An illustration of the EAO plot on the VOT2017 challenge

7 Conclusion and future work

In this paper, we propose a novel part-based tracking method that accounts for parts of an object in multiple constrained correlation filters. The utilization of circular shifts of the training samples allows penalized filters to automatically concentrate on target regions with different locations. Thus, the proposed model preserves the ability to address boundary problems existing in traditional DCF-based trackers and also avoids damage to the image content due to this penalization. Experimental results on three large-scale benchmark datasets, namely, OTB2013, OTB2015 and VOT2017, demonstrate that the proposed approach performs better than state-of-the-art methods.

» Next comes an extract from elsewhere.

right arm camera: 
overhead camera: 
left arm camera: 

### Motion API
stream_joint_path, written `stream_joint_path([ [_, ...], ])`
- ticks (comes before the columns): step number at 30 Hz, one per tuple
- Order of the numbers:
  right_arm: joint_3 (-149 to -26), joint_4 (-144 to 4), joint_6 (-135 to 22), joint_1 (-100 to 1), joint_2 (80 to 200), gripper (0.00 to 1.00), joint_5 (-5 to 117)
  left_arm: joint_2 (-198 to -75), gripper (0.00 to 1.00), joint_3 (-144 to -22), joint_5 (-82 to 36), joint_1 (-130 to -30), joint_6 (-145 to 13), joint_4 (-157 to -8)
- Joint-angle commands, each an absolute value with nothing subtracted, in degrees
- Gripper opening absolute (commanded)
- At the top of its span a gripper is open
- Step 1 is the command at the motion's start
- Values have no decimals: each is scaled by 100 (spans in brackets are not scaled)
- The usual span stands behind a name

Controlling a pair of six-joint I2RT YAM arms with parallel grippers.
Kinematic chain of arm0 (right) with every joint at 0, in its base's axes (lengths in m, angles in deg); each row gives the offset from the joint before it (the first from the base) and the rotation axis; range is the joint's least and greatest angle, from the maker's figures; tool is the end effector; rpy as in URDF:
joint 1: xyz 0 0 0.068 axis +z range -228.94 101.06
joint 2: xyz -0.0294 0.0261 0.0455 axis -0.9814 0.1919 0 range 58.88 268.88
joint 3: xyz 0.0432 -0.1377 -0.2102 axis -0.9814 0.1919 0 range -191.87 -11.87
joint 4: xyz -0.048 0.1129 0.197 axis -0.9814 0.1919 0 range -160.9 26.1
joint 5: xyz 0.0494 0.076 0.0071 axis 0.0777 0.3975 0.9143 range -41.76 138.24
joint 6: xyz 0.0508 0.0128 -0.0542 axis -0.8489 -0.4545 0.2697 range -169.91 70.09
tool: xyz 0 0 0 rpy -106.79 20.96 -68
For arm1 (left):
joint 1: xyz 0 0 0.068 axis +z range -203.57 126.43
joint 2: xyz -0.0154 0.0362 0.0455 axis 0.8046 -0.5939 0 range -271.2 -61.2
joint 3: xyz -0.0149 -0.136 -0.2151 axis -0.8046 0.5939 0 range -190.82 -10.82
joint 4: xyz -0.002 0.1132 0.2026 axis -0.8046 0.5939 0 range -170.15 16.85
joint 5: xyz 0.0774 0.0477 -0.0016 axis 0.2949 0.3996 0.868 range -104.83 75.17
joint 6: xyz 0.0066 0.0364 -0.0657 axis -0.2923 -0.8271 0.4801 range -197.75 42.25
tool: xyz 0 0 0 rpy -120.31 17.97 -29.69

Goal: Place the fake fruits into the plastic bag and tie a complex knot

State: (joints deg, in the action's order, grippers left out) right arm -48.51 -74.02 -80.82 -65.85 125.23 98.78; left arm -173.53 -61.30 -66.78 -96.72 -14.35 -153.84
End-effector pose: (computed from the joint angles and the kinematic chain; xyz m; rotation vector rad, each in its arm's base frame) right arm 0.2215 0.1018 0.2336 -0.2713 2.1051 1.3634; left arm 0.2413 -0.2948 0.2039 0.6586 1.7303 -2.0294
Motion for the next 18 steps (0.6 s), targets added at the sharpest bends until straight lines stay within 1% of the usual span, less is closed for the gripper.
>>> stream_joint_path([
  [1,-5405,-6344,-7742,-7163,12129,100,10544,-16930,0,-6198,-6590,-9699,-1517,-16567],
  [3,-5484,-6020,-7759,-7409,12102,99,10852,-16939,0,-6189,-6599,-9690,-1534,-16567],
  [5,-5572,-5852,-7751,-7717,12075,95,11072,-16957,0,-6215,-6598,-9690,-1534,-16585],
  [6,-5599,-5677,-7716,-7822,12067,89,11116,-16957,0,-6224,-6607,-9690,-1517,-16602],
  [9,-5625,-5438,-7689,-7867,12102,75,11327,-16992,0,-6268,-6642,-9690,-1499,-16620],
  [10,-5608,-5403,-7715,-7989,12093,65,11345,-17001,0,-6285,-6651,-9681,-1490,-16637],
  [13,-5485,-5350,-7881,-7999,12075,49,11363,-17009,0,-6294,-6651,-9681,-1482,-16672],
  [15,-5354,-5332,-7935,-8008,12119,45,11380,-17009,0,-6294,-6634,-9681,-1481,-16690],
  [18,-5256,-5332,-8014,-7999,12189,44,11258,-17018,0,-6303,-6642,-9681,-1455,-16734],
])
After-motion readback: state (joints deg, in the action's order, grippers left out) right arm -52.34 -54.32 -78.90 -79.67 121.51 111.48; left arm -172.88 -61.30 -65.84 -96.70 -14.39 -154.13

Table 4 Comparisons with the top trackers on VOT2017 [19]

Several limitations exist in our work. First, the proposed PSRDCF model integrates a part-based tracking strategy with correlation filters that partially employs the intrinsic relationship among local parts via spatial constraints to improve the object detection accuracy; however, this strategy neglects to apply structural information during the filter learning stage. In future work, we will concentrate on how to better utilize structural information. Second, we exploited the Gauss–Seidel algorithm to optimize the objective function during the training stage which is far from being real time. In future work, we will employ a better optimization algorithm to remedy this issue. Third, CNNs are commonly used to address computer vision problems and recently demonstrated state-of-the-art performance [11, 35]. Future research will consider how to best apply CNN-based features to improve the accuracy of our tracker.